Required work:
Each line in the entries that has the word "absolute" has to be copied.

Stored entries:
:::::
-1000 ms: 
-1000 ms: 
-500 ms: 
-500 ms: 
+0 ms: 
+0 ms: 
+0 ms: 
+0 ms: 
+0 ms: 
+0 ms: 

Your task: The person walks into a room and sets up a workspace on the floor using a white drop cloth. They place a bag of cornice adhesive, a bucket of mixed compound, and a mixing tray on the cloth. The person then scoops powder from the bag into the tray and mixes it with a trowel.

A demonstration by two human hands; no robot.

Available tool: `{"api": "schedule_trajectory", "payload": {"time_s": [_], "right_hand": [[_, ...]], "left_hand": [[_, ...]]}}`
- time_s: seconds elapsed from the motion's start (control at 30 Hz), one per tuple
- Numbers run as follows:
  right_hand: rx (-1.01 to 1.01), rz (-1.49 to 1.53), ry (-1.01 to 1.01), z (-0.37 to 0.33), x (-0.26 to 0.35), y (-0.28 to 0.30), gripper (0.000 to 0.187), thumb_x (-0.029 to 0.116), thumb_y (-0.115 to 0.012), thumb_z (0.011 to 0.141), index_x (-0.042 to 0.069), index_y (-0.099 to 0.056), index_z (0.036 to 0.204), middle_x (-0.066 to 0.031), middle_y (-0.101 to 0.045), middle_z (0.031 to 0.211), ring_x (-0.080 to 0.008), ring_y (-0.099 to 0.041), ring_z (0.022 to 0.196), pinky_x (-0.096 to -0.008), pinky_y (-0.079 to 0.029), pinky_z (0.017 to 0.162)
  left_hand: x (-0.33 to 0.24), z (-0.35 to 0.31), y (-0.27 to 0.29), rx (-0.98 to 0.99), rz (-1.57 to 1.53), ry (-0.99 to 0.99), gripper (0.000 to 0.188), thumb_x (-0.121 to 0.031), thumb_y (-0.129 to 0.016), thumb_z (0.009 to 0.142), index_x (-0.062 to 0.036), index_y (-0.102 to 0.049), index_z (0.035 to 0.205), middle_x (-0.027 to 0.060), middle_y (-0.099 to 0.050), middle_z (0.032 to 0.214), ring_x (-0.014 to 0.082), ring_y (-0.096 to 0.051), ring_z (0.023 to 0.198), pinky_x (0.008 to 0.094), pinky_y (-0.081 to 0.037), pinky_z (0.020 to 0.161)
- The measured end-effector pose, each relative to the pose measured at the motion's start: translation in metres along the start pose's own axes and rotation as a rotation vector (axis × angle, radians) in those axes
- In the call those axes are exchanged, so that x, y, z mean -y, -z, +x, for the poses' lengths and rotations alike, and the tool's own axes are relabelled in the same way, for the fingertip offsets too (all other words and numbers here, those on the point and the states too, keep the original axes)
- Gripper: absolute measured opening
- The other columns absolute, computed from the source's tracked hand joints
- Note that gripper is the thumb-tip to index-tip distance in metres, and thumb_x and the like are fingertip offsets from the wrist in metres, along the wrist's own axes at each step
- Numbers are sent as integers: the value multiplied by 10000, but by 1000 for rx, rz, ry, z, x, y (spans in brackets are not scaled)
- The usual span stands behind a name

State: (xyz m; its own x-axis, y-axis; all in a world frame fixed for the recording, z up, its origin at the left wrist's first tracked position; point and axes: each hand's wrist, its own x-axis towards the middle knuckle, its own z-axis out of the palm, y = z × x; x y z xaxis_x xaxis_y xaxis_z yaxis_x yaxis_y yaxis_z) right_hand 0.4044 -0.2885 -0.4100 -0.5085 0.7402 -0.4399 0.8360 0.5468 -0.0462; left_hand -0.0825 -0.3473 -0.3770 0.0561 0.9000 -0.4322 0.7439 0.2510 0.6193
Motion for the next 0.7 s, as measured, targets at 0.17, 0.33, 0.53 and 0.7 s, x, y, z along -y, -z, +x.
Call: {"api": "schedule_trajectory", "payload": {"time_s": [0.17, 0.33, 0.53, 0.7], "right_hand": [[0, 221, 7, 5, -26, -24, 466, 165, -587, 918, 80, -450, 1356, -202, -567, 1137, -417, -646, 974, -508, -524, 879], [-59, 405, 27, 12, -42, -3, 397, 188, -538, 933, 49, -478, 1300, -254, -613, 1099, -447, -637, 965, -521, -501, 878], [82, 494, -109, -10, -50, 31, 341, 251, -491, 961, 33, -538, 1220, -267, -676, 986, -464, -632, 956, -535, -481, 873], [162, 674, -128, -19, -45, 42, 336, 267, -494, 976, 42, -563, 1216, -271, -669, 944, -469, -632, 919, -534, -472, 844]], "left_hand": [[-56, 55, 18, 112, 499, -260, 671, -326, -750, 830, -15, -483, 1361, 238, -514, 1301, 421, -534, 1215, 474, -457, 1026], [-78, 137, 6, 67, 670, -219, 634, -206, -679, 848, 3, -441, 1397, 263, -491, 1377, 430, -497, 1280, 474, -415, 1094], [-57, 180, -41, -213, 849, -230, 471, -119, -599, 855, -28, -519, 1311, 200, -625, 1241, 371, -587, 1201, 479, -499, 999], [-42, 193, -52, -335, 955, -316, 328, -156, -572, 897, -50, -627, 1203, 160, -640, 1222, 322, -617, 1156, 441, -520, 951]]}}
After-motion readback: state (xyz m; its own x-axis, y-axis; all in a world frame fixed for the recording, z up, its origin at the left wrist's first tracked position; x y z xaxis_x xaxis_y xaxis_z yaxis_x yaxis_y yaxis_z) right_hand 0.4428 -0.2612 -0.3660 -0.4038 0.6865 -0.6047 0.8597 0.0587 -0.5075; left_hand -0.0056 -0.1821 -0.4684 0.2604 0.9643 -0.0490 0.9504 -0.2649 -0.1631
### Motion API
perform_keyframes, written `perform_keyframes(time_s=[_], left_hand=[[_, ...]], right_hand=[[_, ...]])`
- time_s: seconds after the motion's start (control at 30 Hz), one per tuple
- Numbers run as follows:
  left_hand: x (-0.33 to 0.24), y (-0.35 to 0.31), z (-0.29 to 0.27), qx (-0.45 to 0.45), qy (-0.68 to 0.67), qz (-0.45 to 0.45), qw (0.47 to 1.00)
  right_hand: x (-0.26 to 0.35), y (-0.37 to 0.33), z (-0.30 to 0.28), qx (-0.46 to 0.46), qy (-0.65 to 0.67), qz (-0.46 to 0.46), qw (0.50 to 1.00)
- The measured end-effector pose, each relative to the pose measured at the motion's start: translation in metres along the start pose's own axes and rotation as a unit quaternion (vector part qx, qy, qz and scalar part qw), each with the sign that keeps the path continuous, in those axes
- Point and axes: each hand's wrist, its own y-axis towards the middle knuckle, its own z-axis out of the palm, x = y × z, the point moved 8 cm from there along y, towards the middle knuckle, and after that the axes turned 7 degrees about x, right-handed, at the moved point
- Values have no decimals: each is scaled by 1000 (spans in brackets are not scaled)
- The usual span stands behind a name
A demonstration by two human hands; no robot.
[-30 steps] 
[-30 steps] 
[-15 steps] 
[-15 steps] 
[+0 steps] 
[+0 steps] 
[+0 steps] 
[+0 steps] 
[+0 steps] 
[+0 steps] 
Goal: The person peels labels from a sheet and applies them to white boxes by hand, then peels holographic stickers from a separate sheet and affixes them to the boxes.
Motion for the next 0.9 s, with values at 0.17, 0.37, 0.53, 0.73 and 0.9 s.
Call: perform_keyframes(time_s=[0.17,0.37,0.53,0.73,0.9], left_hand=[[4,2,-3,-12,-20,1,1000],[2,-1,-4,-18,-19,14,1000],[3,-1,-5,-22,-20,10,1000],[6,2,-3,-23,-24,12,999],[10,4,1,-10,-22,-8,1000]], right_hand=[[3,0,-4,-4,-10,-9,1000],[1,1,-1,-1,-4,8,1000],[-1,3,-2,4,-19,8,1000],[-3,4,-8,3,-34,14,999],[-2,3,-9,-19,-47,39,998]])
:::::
Your response:
- Gripper: absolute measured opening
- The other columns absolute, computed from the source's tracked hand joints

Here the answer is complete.